*Assignment*
Would you print the whole listing again, exactly?

Top of Exercise data

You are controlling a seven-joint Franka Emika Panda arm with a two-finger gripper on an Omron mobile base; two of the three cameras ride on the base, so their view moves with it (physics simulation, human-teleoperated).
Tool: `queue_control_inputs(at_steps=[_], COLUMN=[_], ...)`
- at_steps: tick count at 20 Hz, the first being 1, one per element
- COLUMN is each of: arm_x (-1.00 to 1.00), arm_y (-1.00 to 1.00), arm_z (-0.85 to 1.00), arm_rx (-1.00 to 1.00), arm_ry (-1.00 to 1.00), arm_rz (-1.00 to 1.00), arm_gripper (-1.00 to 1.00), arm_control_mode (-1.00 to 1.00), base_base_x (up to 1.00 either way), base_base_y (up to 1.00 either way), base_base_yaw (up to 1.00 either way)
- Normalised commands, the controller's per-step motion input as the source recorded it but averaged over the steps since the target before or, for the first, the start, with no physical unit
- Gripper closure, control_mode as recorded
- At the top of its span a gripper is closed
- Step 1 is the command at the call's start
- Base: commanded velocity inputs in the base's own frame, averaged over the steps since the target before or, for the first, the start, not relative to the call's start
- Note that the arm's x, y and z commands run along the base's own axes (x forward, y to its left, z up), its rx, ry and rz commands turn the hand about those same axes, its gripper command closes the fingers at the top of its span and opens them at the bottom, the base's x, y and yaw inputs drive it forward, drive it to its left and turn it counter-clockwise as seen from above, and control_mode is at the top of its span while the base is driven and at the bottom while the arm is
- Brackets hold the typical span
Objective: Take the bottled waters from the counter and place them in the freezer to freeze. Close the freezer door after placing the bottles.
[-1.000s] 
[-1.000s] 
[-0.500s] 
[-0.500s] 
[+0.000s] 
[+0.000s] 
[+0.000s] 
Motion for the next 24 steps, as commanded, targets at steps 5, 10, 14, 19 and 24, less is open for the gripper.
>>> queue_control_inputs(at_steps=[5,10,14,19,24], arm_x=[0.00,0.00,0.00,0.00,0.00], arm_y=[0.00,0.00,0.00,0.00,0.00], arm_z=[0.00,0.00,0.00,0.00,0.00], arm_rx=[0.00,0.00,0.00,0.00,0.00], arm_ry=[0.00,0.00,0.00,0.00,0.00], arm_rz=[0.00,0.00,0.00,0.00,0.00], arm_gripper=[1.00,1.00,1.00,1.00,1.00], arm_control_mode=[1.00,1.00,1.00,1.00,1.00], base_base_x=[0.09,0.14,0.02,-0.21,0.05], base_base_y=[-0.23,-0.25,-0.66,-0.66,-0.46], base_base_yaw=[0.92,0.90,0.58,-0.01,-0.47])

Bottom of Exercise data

*Result of this task*
You are controlling a seven-joint Franka Emika Panda arm with a two-finger gripper on an Omron mobile base; two of the three cameras ride on the base, so their view moves with it (physics simulation, human-teleoperated).
Tool: `queue_control_inputs(at_steps=[_], COLUMN=[_], ...)`
- at_steps: tick count at 20 Hz, the first being 1, one per element
- COLUMN is each of: arm_x (-1.00 to 1.00), arm_y (-1.00 to 1.00), arm_z (-0.85 to 1.00), arm_rx (-1.00 to 1.00), arm_ry (-1.00 to 1.00), arm_rz (-1.00 to 1.00), arm_gripper (-1.00 to 1.00), arm_control_mode (-1.00 to 1.00), base_base_x (up to 1.00 either way), base_base_y (up to 1.00 either way), base_base_yaw (up to 1.00 either way)
- Normalised commands, the controller's per-step motion input as the source recorded it but averaged over the steps since the target before or, for the first, the start, with no physical unit
- Gripper closure, control_mode as recorded
- At the top of its span a gripper is closed
- Step 1 is the command at the call's start
- Base: commanded velocity inputs in the base's own frame, averaged over the steps since the target before or, for the first, the start, not relative to the call's start
- Note that the arm's x, y and z commands run along the base's own axes (x forward, y to its left, z up), its rx, ry and rz commands turn the hand about those same axes, its gripper command closes the fingers at the top of its span and opens them at the bottom, the base's x, y and yaw inputs drive it forward, drive it to its left and turn it counter-clockwise as seen from above, and control_mode is at the top of its span while the base is driven and at the bottom while the arm is
- Brackets hold the typical span
Objective: Take the bottled waters from the counter and place them in the freezer to freeze. Close the freezer door after placing the bottles.
[-1.000s] 
[-1.000s] 
[-0.500s] 
[-0.500s] 
[+0.000s] 
[+0.000s] 
[+0.000s] 
Motion for the next 24 steps, as commanded, targets at steps 5, 10, 14, 19 and 24, less is open for the gripper.
>>> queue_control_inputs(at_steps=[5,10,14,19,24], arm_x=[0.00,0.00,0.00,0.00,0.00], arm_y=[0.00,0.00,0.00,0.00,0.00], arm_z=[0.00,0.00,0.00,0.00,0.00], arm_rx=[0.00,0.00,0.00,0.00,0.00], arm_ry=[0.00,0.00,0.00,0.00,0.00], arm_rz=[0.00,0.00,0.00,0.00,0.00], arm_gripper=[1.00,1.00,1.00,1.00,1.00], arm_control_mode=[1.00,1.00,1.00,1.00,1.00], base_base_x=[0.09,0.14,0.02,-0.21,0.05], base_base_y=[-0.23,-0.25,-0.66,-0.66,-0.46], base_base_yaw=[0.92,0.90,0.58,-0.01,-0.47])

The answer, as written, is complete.